Grazie ad un cast in grande spolvero - ottimi sia Kevin Bacon, senza dubbio in uno dei ruoli migliori della sua carriera, e Gary Oldman, specializzato ai tempi nelle parti da sacco di merda - ed una confezione impeccabile Alcatraz finisce per risultare funzionale e godibile ancora oggi, quasi fosse una sorta di ideale membro della trinità dei film carcerari cult di allora insieme a Il miglio verde e Le ali della libertà, che prima o poi mi deciderò a recensire.
Senza dubbio, rispetto a quanto accaduto nella realtà a Henry Young, quello che è presentato sullo schermo è il tipico prodotto a stelle e strisce detestato dai radical chic e dai detrattori della cultura sempre troppo sopra le righe dei nostri cugini oltreoceano, eppure c'è qualcosa, in questo dramma carcerario pronto a denunciare una delle realtà più difficili che si possano vivere nella vita ed al mondo, che finisce per andare oltre la retorica e quello che ci si aspetta o si finisce per aspettare da un prodotto di questo tipo.

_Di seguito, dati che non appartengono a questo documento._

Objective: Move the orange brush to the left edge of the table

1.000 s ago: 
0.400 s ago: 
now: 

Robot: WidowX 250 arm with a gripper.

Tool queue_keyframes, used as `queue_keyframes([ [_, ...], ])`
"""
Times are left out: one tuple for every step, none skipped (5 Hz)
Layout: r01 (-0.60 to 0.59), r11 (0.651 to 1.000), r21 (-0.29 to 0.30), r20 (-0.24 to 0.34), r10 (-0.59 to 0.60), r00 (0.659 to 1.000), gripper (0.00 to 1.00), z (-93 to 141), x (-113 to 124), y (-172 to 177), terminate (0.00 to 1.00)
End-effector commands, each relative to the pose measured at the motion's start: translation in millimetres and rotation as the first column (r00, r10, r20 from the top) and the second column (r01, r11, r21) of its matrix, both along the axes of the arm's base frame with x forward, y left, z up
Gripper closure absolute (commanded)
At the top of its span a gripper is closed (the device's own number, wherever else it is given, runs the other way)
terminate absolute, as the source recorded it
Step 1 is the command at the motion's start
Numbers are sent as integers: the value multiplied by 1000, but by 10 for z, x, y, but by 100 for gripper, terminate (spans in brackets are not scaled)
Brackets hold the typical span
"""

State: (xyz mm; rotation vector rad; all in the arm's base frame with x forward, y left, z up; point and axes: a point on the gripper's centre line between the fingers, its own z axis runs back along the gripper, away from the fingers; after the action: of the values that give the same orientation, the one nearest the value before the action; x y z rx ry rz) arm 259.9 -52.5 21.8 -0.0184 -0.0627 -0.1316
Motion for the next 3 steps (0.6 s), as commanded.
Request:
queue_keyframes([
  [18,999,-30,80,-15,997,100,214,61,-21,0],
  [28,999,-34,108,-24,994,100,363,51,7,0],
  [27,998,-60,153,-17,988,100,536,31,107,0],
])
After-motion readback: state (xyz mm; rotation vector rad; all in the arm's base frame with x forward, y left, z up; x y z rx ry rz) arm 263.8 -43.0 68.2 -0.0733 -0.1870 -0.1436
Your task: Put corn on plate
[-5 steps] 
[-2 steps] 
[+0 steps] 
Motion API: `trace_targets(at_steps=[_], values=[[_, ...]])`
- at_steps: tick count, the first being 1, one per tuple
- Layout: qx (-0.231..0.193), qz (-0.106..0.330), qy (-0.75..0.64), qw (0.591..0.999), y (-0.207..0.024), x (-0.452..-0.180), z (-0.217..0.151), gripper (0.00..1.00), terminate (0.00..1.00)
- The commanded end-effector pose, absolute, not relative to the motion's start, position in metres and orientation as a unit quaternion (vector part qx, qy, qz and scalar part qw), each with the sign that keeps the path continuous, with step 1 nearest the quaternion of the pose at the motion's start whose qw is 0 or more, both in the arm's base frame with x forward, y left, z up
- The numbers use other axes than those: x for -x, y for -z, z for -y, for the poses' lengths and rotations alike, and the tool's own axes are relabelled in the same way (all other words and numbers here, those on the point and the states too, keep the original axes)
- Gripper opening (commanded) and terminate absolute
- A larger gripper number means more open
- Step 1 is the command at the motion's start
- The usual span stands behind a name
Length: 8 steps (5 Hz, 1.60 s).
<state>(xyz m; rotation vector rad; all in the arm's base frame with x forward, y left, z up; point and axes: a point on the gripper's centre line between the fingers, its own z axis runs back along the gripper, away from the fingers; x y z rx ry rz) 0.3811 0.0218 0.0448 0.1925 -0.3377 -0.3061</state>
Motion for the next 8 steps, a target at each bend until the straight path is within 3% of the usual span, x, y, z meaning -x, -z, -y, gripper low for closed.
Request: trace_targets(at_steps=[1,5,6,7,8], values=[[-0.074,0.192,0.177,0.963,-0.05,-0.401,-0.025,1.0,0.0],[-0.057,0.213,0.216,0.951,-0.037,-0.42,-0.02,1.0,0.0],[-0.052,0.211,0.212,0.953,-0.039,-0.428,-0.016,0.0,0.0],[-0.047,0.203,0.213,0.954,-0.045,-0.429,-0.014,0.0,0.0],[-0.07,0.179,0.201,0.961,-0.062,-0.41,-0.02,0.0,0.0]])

Ed ancora oggi, memore di quelle prime visioni in vhs e di tutto quello che è stato il mio percorso di cinefilo da allora in avanti, non riesco a trattenermi rispetto al concetto di azione e reazione che caratterizza il duello a distanza tra Kevin Bacon e Gary Oldman, così come ad un finale calcolatissimo eppure in grado di colpire dove è giusto essere colpiti: sinceramente, come per Johnny Cash nella sua San Quentin, penso sempre che la prigionia non faccia altro che amplificare le pulsioni ed i caratteri peggiori di un essere umano, e che la tortura legata alla stessa possa, di fatto, rendere chiunque tra noi il peggiore degli assassini.

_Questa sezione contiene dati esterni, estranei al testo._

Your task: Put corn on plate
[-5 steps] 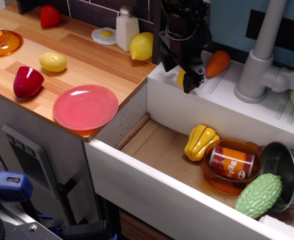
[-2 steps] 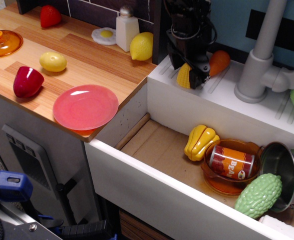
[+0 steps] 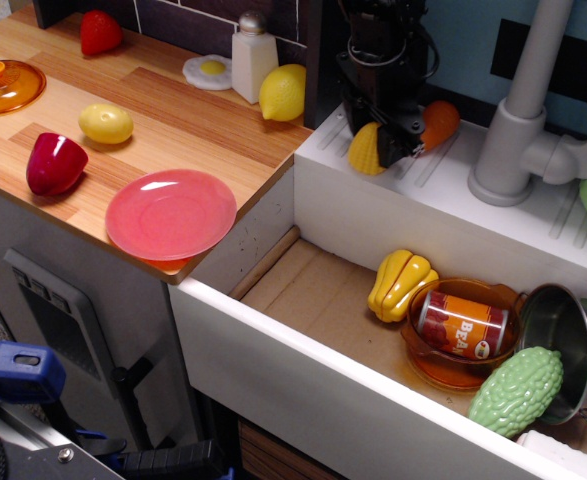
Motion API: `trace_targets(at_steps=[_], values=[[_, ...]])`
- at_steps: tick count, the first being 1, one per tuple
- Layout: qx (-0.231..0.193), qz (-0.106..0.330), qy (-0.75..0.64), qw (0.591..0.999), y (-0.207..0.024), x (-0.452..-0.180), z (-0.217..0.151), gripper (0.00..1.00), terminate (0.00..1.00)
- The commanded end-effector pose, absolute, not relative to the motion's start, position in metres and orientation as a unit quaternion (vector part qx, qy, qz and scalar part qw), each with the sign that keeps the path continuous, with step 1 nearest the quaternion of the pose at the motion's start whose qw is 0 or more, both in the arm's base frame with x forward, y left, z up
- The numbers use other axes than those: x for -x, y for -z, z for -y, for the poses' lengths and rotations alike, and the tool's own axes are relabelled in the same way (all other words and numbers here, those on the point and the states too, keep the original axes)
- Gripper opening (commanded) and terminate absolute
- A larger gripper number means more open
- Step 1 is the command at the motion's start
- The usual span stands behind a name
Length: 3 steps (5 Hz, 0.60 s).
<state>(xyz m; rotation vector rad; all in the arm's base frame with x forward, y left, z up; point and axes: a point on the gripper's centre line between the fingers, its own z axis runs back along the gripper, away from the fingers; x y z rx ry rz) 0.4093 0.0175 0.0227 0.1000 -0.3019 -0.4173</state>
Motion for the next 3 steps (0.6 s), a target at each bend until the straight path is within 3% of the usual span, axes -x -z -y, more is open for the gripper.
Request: trace_targets(at_steps=[1,3], values=[[-0.089,0.149,0.198,0.965,-0.076,-0.375,-0.041,0.0,0.0],[-0.123,0.117,0.203,0.964,-0.089,-0.337,-0.076,0.0,0.0]])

E se è giusto pagare le proprie colpe, quantomeno rispetto alle regole che ci permettono una convivenza civile, non lo è farlo nel momento in cui le stesse diventano un pretesto per chi si rifugia dietro incarichi di potere o tutelati dalla Legge proprio per scampare alla stessa.






MrFord






"San Quentin, what good do you think you do?
Do you think I'll be different when you're through?
You bent my heart and mind and you may my soul,
and your stone walls turn my blood a little cold."